• Your objective: Return every entry exactly as written.

Records excerpted from a collection
|---|

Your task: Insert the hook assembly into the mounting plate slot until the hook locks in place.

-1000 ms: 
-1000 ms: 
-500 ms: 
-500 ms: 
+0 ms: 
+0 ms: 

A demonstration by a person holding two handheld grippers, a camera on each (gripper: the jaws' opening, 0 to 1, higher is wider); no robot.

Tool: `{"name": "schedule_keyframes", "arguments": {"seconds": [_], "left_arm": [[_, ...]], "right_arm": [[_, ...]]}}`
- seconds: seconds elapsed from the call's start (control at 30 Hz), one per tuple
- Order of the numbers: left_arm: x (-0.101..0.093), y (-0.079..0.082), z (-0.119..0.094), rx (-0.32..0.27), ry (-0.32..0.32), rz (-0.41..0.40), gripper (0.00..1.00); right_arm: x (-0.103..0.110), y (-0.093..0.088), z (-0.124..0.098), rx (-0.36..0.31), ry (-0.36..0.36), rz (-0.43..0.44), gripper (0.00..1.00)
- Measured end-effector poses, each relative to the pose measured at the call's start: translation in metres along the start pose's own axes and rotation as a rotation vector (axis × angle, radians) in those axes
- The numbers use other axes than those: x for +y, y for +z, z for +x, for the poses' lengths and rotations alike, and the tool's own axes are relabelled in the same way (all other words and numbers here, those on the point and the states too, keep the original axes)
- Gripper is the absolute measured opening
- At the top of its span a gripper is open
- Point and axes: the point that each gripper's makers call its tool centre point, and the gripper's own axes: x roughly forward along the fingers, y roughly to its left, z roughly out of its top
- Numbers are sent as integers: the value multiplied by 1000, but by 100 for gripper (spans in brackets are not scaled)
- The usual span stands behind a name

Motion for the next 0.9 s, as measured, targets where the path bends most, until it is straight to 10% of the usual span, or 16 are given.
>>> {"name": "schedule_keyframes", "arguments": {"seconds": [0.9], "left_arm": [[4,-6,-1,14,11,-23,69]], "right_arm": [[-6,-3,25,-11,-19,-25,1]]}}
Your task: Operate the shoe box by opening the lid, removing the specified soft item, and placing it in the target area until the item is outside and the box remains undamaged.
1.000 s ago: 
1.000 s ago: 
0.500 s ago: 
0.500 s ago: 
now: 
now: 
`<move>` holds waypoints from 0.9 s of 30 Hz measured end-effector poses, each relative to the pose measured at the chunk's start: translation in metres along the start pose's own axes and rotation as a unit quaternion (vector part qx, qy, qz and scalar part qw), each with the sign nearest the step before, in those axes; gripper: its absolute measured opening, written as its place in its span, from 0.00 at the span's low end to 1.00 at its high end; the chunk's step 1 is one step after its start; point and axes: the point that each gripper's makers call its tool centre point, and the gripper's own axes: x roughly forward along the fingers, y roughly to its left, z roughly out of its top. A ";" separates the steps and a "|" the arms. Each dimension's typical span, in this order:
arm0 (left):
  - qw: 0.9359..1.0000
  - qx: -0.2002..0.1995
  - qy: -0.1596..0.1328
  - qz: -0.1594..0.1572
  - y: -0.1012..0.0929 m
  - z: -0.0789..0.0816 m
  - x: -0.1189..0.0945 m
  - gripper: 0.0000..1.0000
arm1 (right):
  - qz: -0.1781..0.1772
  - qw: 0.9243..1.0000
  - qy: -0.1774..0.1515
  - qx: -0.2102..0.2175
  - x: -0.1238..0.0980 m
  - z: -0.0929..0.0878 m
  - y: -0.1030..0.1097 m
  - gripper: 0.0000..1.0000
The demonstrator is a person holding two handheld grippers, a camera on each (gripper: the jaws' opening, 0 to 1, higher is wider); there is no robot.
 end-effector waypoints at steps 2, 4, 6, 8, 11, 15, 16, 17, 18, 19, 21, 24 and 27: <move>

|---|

• Response for this exercise:
Your task: Insert the hook assembly into the mounting plate slot until the hook locks in place.

-1000 ms: 
-1000 ms: 
-500 ms: 
-500 ms: 
+0 ms: 
+0 ms: 

A demonstration by a person holding two handheld grippers, a camera on each (gripper: the jaws' opening, 0 to 1, higher is wider); no robot.

Tool: `{"name": "schedule_keyframes", "arguments": {"seconds": [_], "left_arm": [[_, ...]], "right_arm": [[_, ...]]}}`
- seconds: seconds elapsed from the call's start (control at 30 Hz), one per tuple
- Order of the numbers: left_arm: x (-0.101..0.093), y (-0.079..0.082), z (-0.119..0.094), rx (-0.32..0.27), ry (-0.32..0.32), rz (-0.41..0.40), gripper (0.00..1.00); right_arm: x (-0.103..0.110), y (-0.093..0.088), z (-0.124..0.098), rx (-0.36..0.31), ry (-0.36..0.36), rz (-0.43..0.44), gripper (0.00..1.00)
- Measured end-effector poses, each relative to the pose measured at the call's start: translation in metres along the start pose's own axes and rotation as a rotation vector (axis × angle, radians) in those axes
- The numbers use other axes than those: x for +y, y for +z, z for +x, for the poses' lengths and rotations alike, and the tool's own axes are relabelled in the same way (all other words and numbers here, those on the point and the states too, keep the original axes)
- Gripper is the absolute measured opening
- At the top of its span a gripper is open
- Point and axes: the point that each gripper's makers call its tool centre point, and the gripper's own axes: x roughly forward along the fingers, y roughly to its left, z roughly out of its top
- Numbers are sent as integers: the value multiplied by 1000, but by 100 for gripper (spans in brackets are not scaled)
- The usual span stands behind a name

Motion for the next 0.9 s, as measured, targets where the path bends most, until it is straight to 10% of the usual span, or 16 are given.
>>> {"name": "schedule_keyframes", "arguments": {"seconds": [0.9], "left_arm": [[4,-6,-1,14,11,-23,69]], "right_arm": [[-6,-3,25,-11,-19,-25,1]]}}
Your task: Operate the shoe box by opening the lid, removing the specified soft item, and placing it in the target area until the item is outside and the box remains undamaged.
1.000 s ago: 
1.000 s ago: 
0.500 s ago: 
0.500 s ago: 
now: 
now: 
`<move>` holds waypoints from 0.9 s of 30 Hz measured end-effector poses, each relative to the pose measured at the chunk's start: translation in metres along the start pose's own axes and rotation as a unit quaternion (vector part qx, qy, qz and scalar part qw), each with the sign nearest the step before, in those axes; gripper: its absolute measured opening, written as its place in its span, from 0.00 at the span's low end to 1.00 at its high end; the chunk's step 1 is one step after its start; point and axes: the point that each gripper's makers call its tool centre point, and the gripper's own axes: x roughly forward along the fingers, y roughly to its left, z roughly out of its top. A ";" separates the steps and a "|" the arms. Each dimension's typical span, in this order:
arm0 (left):
  - qw: 0.9359..1.0000
  - qx: -0.2002..0.1995
  - qy: -0.1596..0.1328
  - qz: -0.1594..0.1572
  - y: -0.1012..0.0929 m
  - z: -0.0789..0.0816 m
  - x: -0.1189..0.0945 m
  - gripper: 0.0000..1.0000
arm1 (right):
  - qz: -0.1781..0.1772
  - qw: 0.9243..1.0000
  - qy: -0.1774..0.1515
  - qx: -0.2102..0.2175
  - x: -0.1238..0.0980 m
  - z: -0.0929..0.0878 m
  - y: -0.1030..0.1097 m
  - gripper: 0.0000..1.0000
The demonstrator is a person holding two handheld grippers, a camera on each (gripper: the jaws' opening, 0 to 1, higher is wider); there is no robot.
 end-effector waypoints at steps 2, 4, 6, 8, 11, 15, 16, 17, 18, 19, 21, 24 and 27: <move>

There is nothing further to add to the answer.